§ What this task involves:
Using the entries that follow, write out the line containing "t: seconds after", the line containing "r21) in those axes", and every line between them, exactly and nothing else.

§ Information provided:
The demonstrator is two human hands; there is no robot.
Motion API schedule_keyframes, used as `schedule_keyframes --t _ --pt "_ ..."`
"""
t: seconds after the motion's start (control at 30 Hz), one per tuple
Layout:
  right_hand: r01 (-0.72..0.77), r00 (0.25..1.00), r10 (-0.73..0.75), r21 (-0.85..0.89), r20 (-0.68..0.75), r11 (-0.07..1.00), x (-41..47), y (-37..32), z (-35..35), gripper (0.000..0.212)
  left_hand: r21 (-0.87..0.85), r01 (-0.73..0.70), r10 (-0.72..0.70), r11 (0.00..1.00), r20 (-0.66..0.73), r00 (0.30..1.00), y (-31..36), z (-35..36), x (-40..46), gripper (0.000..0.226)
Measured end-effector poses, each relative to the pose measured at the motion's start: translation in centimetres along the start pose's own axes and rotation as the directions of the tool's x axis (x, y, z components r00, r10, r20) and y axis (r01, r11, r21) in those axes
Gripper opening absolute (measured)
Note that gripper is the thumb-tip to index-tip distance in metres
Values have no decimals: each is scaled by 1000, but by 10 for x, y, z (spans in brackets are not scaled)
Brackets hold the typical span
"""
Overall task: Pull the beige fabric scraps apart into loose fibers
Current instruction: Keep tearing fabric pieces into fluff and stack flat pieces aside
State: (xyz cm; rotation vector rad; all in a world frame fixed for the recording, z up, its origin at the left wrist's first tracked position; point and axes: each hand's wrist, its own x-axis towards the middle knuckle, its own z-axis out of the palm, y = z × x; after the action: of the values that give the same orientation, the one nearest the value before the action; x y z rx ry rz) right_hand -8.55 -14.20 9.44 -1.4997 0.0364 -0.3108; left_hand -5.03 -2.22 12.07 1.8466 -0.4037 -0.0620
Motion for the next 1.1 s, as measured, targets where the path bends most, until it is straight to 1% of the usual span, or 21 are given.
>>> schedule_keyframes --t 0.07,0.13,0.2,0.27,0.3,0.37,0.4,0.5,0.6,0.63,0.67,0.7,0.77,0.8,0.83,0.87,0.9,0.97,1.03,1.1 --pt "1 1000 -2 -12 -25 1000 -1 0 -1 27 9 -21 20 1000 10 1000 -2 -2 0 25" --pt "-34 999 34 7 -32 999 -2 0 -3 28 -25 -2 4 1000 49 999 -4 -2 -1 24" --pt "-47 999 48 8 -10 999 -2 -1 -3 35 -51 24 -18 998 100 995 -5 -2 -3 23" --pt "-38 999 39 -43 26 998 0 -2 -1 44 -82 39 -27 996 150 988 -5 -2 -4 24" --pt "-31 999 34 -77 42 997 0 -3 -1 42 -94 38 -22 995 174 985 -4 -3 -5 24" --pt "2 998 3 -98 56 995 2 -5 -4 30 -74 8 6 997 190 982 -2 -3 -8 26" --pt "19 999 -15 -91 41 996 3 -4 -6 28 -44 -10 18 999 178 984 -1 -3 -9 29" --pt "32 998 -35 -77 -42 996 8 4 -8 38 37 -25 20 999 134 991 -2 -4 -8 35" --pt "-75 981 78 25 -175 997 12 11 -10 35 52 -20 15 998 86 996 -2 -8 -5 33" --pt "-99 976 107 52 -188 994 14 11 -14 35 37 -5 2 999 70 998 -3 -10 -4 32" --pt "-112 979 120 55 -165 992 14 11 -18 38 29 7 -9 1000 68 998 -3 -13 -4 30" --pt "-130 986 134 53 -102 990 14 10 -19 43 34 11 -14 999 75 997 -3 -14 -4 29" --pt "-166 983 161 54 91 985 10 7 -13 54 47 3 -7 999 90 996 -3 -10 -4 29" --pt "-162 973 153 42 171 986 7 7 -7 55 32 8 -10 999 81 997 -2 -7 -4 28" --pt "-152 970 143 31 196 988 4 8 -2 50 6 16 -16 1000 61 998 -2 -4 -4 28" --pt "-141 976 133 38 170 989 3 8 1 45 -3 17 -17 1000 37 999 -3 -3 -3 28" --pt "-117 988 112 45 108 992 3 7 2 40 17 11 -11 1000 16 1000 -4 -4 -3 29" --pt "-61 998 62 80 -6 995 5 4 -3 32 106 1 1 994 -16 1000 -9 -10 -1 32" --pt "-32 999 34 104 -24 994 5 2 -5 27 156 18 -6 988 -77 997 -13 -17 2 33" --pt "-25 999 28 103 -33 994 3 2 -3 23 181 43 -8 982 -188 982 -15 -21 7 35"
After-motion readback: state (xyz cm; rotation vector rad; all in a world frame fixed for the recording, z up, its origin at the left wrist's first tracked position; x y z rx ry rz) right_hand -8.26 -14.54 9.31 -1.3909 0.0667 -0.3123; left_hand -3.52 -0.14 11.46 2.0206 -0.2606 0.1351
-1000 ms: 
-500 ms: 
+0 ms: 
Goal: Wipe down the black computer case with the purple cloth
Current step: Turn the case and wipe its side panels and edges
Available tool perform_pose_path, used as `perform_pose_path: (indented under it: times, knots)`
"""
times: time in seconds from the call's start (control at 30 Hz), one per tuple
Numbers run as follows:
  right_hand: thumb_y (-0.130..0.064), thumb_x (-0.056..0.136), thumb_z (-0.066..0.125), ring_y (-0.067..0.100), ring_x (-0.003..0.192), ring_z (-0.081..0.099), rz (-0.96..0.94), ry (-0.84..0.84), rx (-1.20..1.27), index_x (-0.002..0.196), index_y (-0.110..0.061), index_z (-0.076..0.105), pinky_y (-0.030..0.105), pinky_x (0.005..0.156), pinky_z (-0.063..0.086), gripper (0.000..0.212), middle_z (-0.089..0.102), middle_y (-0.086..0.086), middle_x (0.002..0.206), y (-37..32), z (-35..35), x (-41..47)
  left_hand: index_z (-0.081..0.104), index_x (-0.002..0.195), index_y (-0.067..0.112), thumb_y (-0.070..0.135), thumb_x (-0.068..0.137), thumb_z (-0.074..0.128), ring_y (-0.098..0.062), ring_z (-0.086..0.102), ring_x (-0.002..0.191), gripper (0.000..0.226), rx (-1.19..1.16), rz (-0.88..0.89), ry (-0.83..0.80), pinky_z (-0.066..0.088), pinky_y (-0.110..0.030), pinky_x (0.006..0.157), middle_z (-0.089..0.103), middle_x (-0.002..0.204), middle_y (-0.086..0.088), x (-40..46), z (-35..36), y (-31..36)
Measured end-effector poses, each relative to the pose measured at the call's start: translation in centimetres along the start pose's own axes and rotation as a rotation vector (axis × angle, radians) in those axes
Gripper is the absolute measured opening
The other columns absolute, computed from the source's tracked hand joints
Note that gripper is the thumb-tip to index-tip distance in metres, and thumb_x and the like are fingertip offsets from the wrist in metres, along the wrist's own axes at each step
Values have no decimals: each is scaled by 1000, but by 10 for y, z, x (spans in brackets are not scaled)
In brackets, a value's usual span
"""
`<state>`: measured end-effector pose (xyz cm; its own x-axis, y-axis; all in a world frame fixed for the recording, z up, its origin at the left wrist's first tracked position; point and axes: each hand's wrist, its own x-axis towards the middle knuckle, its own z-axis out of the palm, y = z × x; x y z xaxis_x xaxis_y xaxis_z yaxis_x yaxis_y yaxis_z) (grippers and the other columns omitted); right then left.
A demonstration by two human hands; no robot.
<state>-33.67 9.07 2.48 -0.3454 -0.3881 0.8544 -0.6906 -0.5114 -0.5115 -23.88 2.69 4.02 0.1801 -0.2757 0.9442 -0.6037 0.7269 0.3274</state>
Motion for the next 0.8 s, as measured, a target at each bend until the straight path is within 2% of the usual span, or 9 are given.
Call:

§ Solution to this exercise:
t: seconds after the motion's start (control at 30 Hz), one per tuple
Layout:
  right_hand: r01 (-0.72..0.77), r00 (0.25..1.00), r10 (-0.73..0.75), r21 (-0.85..0.89), r20 (-0.68..0.75), r11 (-0.07..1.00), x (-41..47), y (-37..32), z (-35..35), gripper (0.000..0.212)
  left_hand: r21 (-0.87..0.85), r01 (-0.73..0.70), r10 (-0.72..0.70), r11 (0.00..1.00), r20 (-0.66..0.73), r00 (0.30..1.00), y (-31..36), z (-35..36), x (-40..46), gripper (0.000..0.226)
Measured end-effector poses, each relative to the pose measured at the motion's start: translation in centimetres along the start pose's own axes and rotation as the directions of the tool's x axis (x, y, z components r00, r10, r20) and y axis (r01, r11, r21) in those axes

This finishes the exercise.